School Superintendent Eric J. Smith said he was pleased by the results, which were released Tuesday. He attributed the gains to "kids that are bright, that are college bound, that have expected a lot from themselves and benefit from strong teachers."

This year the county math score increased by one point, to 536, while the verbal score went up three points, to 523.

The county's combined SAT score is higher than the state and national average of 1026. Still, it is lower than that of several surrounding school districts. Howard County students earned an average score of 1094, and Montgomery County was one of the few large school districts in the nation to post an average above 1100.

According to a news release, seven of Anne Arundel's 12 high schools saw gains in their average SAT scores this year. Severna Park ranked the highest in the county with an average score of 1138. Meade's average score of 982 was the lowest in the county.

Seven of the county's high schools posted results above the state and national averages: Annapolis, Broadneck, Chesapeake, Old Mill, Severna Park, South River and Southern.

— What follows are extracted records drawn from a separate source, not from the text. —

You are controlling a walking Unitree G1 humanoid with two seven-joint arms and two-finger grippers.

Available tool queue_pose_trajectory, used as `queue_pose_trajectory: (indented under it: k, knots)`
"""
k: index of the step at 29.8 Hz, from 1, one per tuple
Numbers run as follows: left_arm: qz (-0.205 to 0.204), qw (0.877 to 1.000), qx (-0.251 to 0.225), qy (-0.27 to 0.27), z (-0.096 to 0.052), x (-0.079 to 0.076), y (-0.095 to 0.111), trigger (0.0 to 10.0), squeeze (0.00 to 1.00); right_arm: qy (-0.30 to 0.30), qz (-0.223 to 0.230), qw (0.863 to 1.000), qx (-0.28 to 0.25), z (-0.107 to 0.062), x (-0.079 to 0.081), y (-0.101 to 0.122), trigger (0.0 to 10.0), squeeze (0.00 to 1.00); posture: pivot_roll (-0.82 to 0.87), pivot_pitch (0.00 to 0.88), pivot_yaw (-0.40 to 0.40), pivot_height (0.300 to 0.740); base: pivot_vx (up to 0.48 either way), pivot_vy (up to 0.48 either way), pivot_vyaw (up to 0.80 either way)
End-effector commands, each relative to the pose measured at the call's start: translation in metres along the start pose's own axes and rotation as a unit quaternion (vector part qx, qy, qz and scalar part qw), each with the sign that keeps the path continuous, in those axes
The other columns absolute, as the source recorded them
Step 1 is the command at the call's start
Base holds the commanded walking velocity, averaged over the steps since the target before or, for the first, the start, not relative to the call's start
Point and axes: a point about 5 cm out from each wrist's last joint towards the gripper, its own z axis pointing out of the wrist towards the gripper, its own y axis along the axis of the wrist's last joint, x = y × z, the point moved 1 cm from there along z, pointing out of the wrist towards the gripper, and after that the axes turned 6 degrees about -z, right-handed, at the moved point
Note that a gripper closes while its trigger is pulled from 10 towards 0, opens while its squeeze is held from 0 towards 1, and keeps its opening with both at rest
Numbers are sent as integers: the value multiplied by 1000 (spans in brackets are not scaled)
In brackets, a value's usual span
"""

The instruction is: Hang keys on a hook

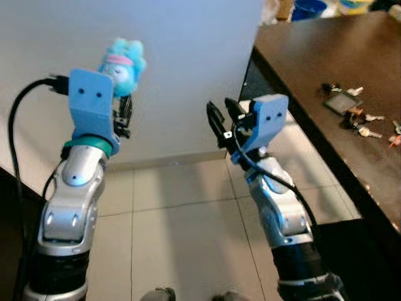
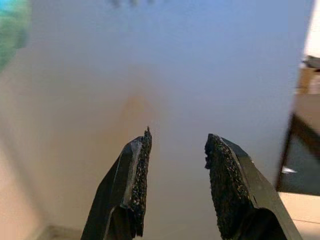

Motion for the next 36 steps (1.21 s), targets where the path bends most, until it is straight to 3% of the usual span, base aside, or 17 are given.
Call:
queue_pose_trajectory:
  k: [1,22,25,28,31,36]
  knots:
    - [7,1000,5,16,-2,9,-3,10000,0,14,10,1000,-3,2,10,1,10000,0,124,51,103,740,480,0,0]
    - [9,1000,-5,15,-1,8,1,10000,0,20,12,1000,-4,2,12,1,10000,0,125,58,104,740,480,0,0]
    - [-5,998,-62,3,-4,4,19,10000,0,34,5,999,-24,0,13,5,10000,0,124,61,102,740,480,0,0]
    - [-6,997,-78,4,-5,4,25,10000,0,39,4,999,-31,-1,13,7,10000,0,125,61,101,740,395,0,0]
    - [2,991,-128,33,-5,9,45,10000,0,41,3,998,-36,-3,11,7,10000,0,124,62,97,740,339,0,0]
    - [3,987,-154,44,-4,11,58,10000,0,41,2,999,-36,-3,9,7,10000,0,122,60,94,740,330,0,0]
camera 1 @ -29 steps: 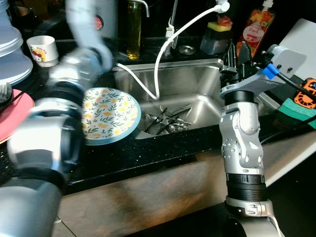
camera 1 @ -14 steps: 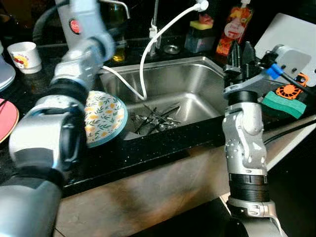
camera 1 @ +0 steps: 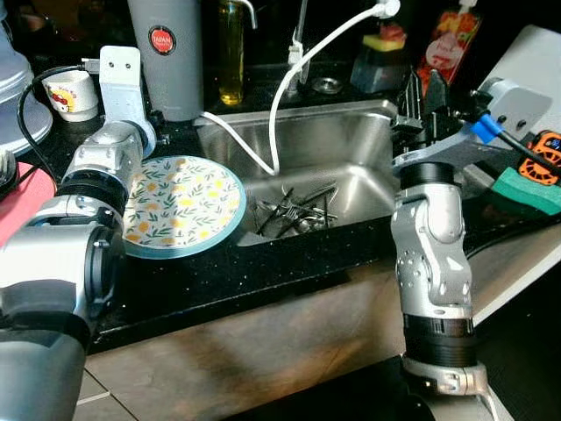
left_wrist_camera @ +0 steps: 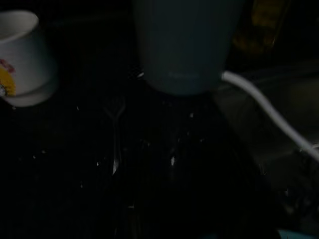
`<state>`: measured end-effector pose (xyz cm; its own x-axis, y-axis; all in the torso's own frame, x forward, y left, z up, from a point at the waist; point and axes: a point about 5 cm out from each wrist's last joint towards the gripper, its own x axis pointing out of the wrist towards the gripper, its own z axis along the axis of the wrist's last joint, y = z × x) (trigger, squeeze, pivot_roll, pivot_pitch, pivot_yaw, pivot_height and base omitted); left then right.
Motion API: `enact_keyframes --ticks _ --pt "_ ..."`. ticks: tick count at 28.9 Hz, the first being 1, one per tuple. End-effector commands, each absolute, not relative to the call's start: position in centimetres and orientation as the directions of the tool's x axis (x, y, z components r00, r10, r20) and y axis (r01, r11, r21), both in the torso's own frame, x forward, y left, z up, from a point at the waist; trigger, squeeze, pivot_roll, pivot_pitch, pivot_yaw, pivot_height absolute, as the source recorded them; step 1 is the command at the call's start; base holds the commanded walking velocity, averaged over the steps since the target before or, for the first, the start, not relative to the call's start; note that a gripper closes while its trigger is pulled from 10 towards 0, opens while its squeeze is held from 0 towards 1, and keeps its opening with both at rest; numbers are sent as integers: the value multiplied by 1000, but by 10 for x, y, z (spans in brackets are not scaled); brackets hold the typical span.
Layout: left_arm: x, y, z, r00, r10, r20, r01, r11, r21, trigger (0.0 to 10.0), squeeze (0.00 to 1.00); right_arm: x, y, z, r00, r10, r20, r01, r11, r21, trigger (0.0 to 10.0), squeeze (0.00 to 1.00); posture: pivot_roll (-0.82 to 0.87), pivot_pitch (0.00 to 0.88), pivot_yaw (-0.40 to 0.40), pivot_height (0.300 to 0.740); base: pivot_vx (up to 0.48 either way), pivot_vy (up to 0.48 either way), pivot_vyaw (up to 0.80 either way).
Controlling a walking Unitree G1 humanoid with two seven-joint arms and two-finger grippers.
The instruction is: Kitchen organization
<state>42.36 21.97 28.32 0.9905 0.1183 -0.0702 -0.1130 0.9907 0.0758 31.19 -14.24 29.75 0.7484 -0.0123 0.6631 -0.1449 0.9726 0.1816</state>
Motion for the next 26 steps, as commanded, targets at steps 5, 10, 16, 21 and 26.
enact_keyframes --ticks 5,10,16,21,26 --pt "419 241 291 981 183 -71 -172 976 136 10000 0 310 -142 294 762 45 646 -188 970 154 10000 0 187 196 -12 740 0 0 0" --pt "413 260 312 978 207 -20 -203 970 133 10000 0 312 -143 303 754 62 654 -200 970 139 10000 0 214 268 -21 740 0 0 0" --pt "411 265 329 986 166 22 -168 983 80 10000 0 314 -141 317 721 114 683 -240 967 91 10000 0 220 308 -36 740 0 0 0" --pt "408 267 342 991 135 26 -136 991 17 10000 0 311 -138 335 671 153 725 -270 962 47 10000 0 225 328 -34 740 0 0 0" --pt "407 272 339 985 169 -26 -169 985 -21 10000 0 308 -135 340 657 165 736 -275 961 30 10000 0 211 328 -29 740 0 0 0"
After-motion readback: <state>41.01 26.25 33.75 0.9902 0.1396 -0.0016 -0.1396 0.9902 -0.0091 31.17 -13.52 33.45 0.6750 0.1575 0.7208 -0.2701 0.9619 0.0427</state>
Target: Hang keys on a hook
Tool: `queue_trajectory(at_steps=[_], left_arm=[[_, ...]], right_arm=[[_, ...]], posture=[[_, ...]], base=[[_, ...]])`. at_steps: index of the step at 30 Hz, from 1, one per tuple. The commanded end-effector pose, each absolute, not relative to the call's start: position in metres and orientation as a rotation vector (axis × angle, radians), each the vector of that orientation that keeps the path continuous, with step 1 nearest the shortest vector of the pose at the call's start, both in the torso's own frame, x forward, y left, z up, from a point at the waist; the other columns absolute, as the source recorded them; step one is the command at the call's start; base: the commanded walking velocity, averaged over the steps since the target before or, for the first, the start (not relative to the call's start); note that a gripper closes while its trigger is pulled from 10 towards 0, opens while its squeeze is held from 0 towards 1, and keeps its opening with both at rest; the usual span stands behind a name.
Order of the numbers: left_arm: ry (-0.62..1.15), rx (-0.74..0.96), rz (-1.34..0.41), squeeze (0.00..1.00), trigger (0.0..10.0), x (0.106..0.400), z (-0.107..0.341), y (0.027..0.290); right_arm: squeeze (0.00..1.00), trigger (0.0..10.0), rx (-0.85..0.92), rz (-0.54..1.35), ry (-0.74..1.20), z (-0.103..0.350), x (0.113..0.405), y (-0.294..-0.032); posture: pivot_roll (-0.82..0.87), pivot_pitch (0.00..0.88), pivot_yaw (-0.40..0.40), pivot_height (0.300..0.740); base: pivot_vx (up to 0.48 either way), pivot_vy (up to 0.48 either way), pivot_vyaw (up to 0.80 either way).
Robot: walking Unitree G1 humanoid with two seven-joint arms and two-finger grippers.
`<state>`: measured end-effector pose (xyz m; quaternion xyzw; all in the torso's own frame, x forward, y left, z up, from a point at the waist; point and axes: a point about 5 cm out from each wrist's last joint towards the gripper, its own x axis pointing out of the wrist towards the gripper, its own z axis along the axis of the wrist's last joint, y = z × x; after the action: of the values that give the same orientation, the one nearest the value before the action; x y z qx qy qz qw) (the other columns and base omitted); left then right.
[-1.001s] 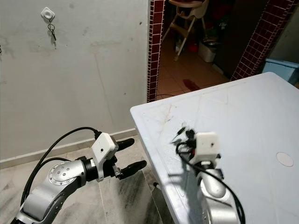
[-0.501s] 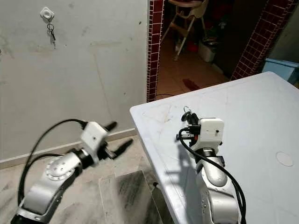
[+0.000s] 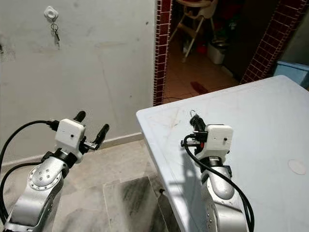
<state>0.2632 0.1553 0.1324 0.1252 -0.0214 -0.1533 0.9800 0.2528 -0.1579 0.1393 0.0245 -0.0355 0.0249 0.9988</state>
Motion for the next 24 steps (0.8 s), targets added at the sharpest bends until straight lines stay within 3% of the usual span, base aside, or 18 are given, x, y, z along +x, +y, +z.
queue_trajectory(at_steps=[1,24], left_arm=[[-0.037,0.257,-0.307,0.00,10.0,0.261,0.131,0.156],[-0.001,0.160,-0.377,0.00,10.0,0.268,0.131,0.144]], right_arm=[[0.00,10.0,0.048,0.053,-0.084,0.144,0.254,-0.155],[0.00,10.0,0.043,0.032,-0.066,0.141,0.253,-0.156]], posture=[[0.11,0.000,-0.023,0.740],[0.09,0.000,-0.011,0.740]], base=[[0.000,0.000,0.80],[0.000,0.000,0.80]])
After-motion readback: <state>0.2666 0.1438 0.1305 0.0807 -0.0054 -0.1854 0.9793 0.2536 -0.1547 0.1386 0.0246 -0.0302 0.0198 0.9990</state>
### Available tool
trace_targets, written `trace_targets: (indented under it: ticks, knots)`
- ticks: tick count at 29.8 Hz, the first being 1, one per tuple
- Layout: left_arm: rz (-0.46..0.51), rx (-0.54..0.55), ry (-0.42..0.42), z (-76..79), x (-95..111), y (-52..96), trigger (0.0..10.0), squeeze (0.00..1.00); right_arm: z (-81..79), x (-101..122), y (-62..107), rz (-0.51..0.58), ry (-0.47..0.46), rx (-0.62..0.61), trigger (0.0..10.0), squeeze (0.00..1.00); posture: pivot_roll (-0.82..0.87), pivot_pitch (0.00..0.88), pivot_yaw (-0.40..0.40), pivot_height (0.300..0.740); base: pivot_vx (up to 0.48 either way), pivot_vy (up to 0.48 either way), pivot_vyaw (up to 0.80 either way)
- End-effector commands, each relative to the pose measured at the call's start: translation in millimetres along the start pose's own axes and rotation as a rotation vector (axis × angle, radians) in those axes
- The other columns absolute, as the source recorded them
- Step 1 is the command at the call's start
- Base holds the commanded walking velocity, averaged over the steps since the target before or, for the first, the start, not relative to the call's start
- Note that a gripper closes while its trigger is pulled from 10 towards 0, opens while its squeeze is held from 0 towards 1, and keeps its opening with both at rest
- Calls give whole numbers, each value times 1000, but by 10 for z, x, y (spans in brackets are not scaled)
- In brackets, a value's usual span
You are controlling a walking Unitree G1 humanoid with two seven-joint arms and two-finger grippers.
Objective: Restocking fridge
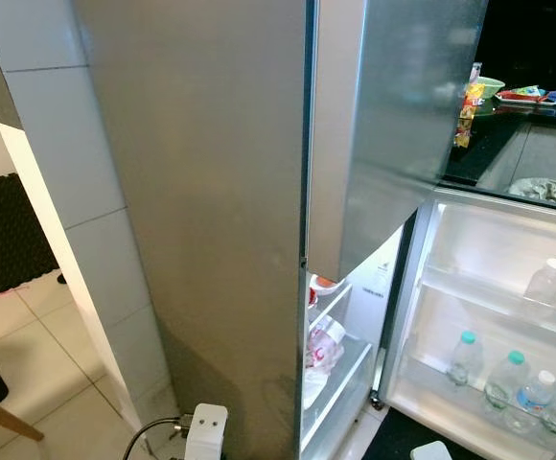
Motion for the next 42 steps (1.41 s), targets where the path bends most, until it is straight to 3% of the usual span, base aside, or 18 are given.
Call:
trace_targets:
  ticks: [1, 11, 42]
  knots:
    - [-9, -9, -3, 41, -1, -10, 10000, 0, 14, 64, 2, 29, 15, 0, 10000, 0, -15, 8, -7, 740, 0, 0, 0]
    - [-22, 42, 28, -52, -3, -17, 10000, 0, 0, 120, -9, 42, 21, 7, 10000, 0, -26, 19, -15, 740, 0, -262, 0]
    - [-17, 19, 35, 37, 82, -58, 10000, 0, 56, 127, 7, 43, 25, -3, 10000, 0, -45, 37, -12, 740, 0, -339, 0]
Point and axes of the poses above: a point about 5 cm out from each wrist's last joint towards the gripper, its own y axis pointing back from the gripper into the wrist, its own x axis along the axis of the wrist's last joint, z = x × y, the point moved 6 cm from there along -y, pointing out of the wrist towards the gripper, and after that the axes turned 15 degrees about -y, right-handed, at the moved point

The SAT is a national standardized test required by most colleges during the application process. It consists of math and verbal sections. Students usually take the exam during their junior or senior years. In March, the Educational Testing Service, which develops the test, will unveil a revamped SAT that includes a writing section, higher-level math and more reading passages.

That test will present new challenges to Smith, who has promised to boost the scores of black and Hispanic students, which have long lagged behind those of white students. However, he said Tuesday that he has not looked at SAT scores for minority students this year and could not comment on them.

As of late Tuesday afternoon, school officials were unable to provide a breakdown of the county's SAT results by racial group.

Last year, black students' SAT scores in the county jumped 15 points, from 876 to 891. That gain, however, came after two years of steady declines during which black students' scores dropped 37 points.

Smith said he expects increases in SAT scores in the future because of "long-term investments" at the middle and high school levels. He said that the county offers algebra and geometry at all middle schools and that the number of students taking Advanced Placement courses has doubled.

A four-point rise in SAT scores pleased schools chief Eric Smith.